• _Dataset section_:
>>>>>

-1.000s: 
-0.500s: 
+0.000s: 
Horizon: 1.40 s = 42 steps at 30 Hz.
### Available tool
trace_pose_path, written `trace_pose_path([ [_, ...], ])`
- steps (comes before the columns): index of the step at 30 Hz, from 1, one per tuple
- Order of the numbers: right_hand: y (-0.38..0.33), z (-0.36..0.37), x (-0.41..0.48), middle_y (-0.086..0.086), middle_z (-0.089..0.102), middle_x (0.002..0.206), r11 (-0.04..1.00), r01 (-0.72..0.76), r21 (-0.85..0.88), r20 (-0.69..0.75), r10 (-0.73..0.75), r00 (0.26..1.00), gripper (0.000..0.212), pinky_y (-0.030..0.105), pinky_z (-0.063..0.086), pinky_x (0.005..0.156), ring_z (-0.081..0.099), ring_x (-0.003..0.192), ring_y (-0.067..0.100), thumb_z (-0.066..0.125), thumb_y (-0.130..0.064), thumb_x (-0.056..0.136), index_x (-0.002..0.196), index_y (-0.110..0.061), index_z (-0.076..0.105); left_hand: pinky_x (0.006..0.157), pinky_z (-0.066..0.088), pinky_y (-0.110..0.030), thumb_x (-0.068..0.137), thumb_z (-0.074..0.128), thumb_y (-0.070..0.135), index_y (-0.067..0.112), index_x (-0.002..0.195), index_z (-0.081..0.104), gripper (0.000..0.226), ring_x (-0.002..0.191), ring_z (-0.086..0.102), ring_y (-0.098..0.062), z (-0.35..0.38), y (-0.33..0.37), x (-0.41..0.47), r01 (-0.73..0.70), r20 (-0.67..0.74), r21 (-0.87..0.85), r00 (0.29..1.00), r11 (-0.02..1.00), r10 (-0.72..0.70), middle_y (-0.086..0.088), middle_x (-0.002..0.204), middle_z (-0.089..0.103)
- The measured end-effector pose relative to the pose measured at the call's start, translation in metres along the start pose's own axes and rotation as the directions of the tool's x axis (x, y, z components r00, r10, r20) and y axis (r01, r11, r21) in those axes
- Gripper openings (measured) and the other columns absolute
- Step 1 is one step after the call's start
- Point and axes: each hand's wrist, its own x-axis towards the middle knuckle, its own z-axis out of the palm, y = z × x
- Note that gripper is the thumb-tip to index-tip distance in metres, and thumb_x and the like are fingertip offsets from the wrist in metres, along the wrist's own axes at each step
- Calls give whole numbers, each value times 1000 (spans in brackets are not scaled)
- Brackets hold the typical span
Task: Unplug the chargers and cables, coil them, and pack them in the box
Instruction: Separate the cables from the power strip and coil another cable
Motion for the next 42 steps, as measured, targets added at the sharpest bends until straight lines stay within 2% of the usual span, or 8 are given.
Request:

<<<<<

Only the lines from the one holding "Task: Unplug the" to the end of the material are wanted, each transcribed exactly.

• _Written answer_:
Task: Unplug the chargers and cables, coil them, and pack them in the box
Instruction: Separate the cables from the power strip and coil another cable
Motion for the next 42 steps, as measured, targets added at the sharpest bends until straight lines stay within 2% of the usual span, or 8 are given.
Request:

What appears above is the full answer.